The first permanent white settlement in central Arkansas was near the confluence of Cadron Creek and the Arkansas River, about five miles west of Conway in Faulkner County. In the early 1800s, the term “Cadron Settlement” was used loosely in reference to thirty to forty white families that were scattered along the Arkansas River in the vicinity of Cadron Creek.

In 1818, an early settler and trader, John McElmurry, who had arrived before 1818, and three other investors laid out a town, Cadron, on about sixty-four acres at the mouth of the Cadron Creek. Although the original plat map of the town has not been found, historical evidence suggests that as many as fourteen blocks, each with six half-acre lots, surrounded a central square. A primary motive for the town seems to have been land speculation similar to that occurring downriver at Crystal Hill (Pulaski County) and Little Rock (Pulaski County). Ownership of the land, finally patented to McElmurry by the U.S. government in 1830, three years after his death, depended on shaky preemption rights claims as indemnification of injuries suffered in the War of 1812. As many as twenty-four lots might have been sold to no more than six families, yielding the investors as much as $1,300. But by 1823, “land fever” at Cadron was over—a half-acre lot sold for $3.50.

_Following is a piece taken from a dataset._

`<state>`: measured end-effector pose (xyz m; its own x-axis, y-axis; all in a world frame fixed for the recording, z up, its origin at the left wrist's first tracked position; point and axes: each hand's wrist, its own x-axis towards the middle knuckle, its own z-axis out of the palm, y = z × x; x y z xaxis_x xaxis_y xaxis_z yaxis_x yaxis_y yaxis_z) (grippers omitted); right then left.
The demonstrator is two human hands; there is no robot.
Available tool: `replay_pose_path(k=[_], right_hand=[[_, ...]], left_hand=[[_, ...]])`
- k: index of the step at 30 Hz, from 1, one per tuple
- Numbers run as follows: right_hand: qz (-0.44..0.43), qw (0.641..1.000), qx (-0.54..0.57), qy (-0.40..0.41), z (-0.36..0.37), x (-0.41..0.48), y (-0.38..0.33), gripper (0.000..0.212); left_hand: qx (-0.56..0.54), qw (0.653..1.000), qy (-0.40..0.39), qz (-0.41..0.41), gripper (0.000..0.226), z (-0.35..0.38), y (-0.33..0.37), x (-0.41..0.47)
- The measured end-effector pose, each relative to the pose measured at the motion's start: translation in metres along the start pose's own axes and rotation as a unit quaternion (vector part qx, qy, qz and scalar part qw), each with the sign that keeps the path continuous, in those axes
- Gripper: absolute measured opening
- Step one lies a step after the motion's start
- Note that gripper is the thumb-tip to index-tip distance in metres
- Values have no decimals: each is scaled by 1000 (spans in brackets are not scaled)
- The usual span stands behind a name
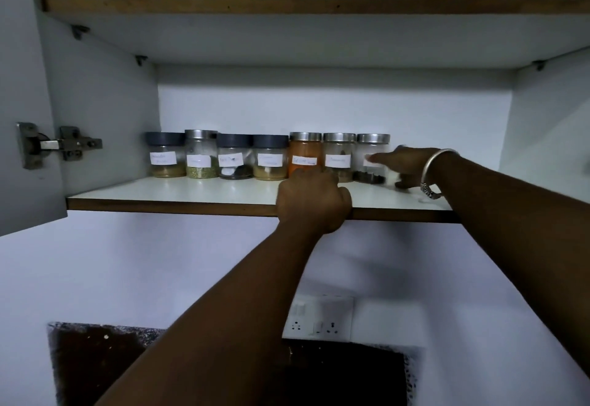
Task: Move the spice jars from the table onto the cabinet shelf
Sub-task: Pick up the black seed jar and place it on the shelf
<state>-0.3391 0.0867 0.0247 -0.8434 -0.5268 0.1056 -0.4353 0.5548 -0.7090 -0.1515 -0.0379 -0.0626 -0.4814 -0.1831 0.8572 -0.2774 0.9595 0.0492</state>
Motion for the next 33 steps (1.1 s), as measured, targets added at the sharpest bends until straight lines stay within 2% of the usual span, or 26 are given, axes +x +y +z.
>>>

Cadron seemed well situated for development. McElmurry had built a blockhouse to be used as a residence, tavern, and protection of his fur trading (mostly deer pelts), with Cherokee Indians living on Indian land to the northwest. A ferry crossed both the Arkansas River and Cadron Creek, and roads or trails connected Cadron to Arkansas Post (Arkansas County), St. Louis, and Hot Springs (Garland County). Weekly mail service started in 1820.

But English naturalist Thomas Nuttall, who visited Cadron in March of 1819, found prospects for the town limited by the small area of good ground lying between infertile hills and forest. The only town residents were McElmurry and his extended family (five or six children, wives, and slaves). On a return visit in 1820, Nuttall noted several more families, three or four outlying houses, and a thriving but slovenly tavern. By 1831, the town had been abandoned.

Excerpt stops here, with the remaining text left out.